Google Gemini 3.5 Pro Months Behind Schedule as Coding Performance Falls Short

Google's next flagship AI model, Gemini 3.5 Pro, is significantly delayed from its May target as the company struggles to improve coding capabilities to match rivals OpenAI and Anthropic. The company has scrapped its original base model and restarted training, frustrating internal teams concerned about losing competitive ground.
The Delay and Rebuild
Google is months behind schedule on delivering Gemini 3.5 Pro, its most powerful flagship AI model, because the company has been taking time to try to improve its capabilities, particularly in coding. Google DeepMind reportedly scrapped its original model after engineers found structural failures in recursive tool-calling and SVG generation. Pre-training — the initial training run on the vast dataset that gives a model its fundamental capabilities — is the single most expensive phase of building a frontier AI model, making this decision a significant commitment of resources and time.

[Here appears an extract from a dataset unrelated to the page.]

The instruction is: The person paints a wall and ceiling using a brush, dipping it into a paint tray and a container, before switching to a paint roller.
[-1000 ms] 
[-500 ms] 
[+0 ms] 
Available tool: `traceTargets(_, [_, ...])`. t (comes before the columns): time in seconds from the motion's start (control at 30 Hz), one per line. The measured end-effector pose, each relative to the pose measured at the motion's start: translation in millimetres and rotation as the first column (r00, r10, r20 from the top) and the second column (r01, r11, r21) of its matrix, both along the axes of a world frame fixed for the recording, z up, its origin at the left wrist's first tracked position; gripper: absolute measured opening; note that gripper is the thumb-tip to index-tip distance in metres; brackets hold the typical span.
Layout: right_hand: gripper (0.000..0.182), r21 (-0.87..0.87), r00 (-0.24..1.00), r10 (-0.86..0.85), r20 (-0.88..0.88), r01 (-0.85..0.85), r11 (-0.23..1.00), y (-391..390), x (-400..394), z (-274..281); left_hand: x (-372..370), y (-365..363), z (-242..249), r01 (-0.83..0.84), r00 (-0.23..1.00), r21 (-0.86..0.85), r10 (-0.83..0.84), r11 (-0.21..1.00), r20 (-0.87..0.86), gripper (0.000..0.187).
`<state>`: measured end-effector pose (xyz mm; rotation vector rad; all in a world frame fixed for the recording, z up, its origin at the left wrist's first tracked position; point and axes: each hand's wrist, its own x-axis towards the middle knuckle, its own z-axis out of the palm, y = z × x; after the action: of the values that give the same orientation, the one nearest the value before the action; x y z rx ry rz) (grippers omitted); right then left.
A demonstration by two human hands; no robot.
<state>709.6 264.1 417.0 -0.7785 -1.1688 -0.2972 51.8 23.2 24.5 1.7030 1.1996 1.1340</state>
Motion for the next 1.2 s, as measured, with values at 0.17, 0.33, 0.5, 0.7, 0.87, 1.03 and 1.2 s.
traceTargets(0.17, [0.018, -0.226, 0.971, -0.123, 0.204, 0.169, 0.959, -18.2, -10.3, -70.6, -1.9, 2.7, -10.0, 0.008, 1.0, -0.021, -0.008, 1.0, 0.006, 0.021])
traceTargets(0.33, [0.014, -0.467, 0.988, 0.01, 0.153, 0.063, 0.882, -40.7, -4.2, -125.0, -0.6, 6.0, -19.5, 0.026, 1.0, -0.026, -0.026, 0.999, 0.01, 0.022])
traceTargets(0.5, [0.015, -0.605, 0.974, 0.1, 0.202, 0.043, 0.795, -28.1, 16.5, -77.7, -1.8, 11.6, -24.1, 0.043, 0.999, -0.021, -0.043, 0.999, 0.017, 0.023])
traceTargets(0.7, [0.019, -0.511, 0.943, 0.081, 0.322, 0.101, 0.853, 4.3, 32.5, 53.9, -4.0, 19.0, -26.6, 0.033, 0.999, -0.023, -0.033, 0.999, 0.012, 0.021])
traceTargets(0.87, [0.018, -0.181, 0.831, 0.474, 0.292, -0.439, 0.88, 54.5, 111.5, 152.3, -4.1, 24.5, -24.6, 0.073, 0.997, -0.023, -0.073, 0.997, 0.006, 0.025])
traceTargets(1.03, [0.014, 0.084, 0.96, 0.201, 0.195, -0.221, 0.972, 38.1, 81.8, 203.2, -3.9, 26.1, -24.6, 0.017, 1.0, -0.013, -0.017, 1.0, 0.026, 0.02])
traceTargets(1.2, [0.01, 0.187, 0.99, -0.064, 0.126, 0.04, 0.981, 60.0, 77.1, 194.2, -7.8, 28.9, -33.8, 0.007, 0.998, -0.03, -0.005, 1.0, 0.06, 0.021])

Competitive Pressure and Market Timing
OpenAI released GPT-5.6 on July 9, 2026, with a new ChatGPT Work product aimed at professional use, while Grok 4.5 opened to the public the same day. Gemini 3.5 Pro release targets July 17, 2026 — four days away — but Google has not confirmed the date, the 2-million-token context window, or pricing. The timing is critical: if you're a CIO deciding what model stack to standardize on for the second half of 2026, July is not an abstract date. Procurement calendars are real. Security reviews are real. Developers start building internal habits around whatever tool is available when the budget clears.

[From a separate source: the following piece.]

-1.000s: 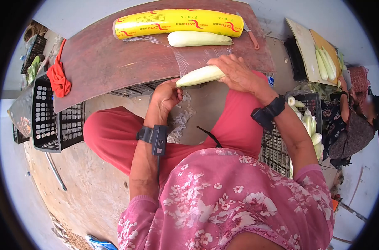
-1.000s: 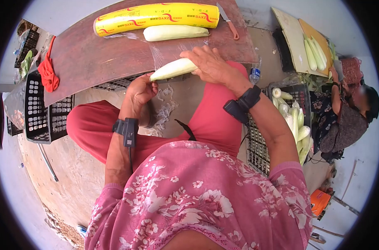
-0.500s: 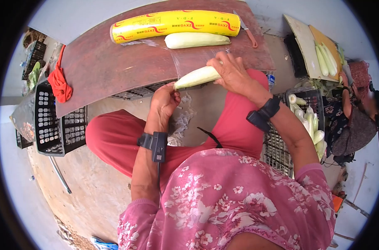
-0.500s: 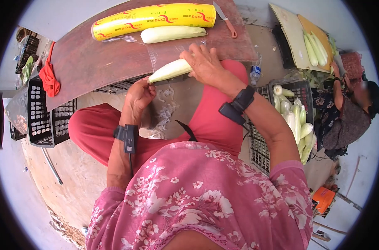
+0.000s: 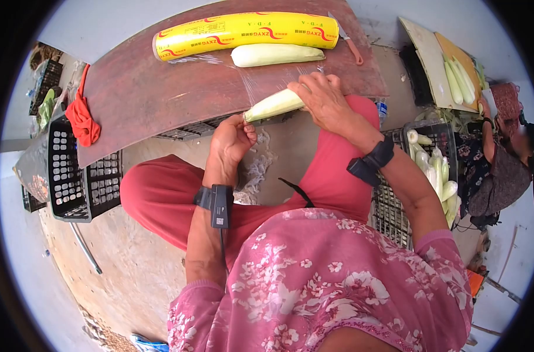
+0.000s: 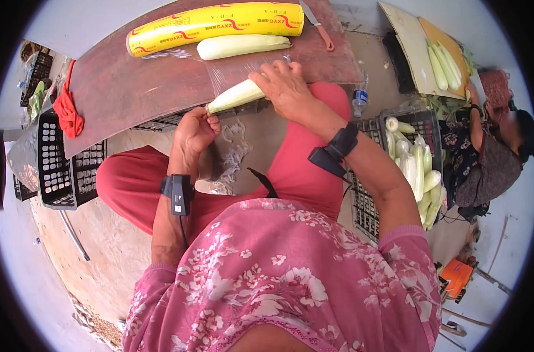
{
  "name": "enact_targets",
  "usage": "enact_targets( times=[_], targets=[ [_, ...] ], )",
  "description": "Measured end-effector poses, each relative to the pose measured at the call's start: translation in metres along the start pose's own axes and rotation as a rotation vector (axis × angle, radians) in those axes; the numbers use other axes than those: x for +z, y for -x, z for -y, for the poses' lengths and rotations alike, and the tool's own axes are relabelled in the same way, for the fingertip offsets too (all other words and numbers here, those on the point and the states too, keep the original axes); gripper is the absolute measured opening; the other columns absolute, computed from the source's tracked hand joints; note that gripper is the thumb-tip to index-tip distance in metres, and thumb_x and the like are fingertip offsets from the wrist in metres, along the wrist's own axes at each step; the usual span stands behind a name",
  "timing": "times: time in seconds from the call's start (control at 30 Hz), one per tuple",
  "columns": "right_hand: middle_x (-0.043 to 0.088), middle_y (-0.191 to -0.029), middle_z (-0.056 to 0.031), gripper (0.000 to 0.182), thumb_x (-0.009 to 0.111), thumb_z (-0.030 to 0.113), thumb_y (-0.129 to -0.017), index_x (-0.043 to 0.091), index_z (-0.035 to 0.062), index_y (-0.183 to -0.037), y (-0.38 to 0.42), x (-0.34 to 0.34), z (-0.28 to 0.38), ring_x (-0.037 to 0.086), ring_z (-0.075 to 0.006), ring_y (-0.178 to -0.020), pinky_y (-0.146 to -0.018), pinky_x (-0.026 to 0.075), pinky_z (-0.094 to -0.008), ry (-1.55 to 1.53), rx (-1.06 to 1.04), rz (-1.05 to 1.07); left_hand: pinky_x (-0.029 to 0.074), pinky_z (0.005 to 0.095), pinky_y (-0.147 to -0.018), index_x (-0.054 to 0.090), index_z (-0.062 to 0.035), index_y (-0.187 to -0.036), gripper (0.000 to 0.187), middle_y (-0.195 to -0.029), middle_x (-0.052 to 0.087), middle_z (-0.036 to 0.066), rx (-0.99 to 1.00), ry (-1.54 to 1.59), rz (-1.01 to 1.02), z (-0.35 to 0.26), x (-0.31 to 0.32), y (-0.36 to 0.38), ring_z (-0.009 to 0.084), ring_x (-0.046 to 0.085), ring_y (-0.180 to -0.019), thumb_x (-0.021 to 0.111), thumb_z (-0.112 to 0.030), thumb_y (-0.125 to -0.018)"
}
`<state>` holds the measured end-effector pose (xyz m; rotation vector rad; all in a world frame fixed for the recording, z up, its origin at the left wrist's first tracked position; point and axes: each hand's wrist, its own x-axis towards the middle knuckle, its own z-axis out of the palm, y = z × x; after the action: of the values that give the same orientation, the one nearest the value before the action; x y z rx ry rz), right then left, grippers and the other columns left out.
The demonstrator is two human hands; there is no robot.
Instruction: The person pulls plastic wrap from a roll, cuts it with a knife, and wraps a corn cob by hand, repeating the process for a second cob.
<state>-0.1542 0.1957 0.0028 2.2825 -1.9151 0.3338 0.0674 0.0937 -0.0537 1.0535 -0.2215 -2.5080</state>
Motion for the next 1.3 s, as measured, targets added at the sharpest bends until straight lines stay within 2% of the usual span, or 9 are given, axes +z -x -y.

Internal Friction and Talent Exodus
The delay has been a source of frustration for Google engineers, AI researchers and managers, many of whom are concerned the company risks losing an edge in the market as rivals Anthropic and OpenAI produce models that exceed Gemini's capabilities. The delay lands as four senior AI researchers, including Gemini co-lead Noam Shazeer, depart for OpenAI and Anthropic. John Jumper, the Google DeepMind scientist whose AlphaFold work helped win the 2024 Nobel Prize in Chemistry, has also said he's leaving for Anthropic.
Structural Issues Blocking Release
Recursive tool-call stability is the defining requirement for an agentic coding model, which is the use case Google has staked the entire 3.5 generation on. The pressure on Gemini 3.5 Pro sits in coding, tool use, and long-horizon tasks. Google was collecting feedback around agent performance and token consumption, including lessons from Gemini 3.5 Flash. That is exactly where enterprise buyers now test models. They don't care much about a lovely one-paragraph answer if the same model burns through a budget while editing a codebase or loses the thread halfway through a multi-step workflow.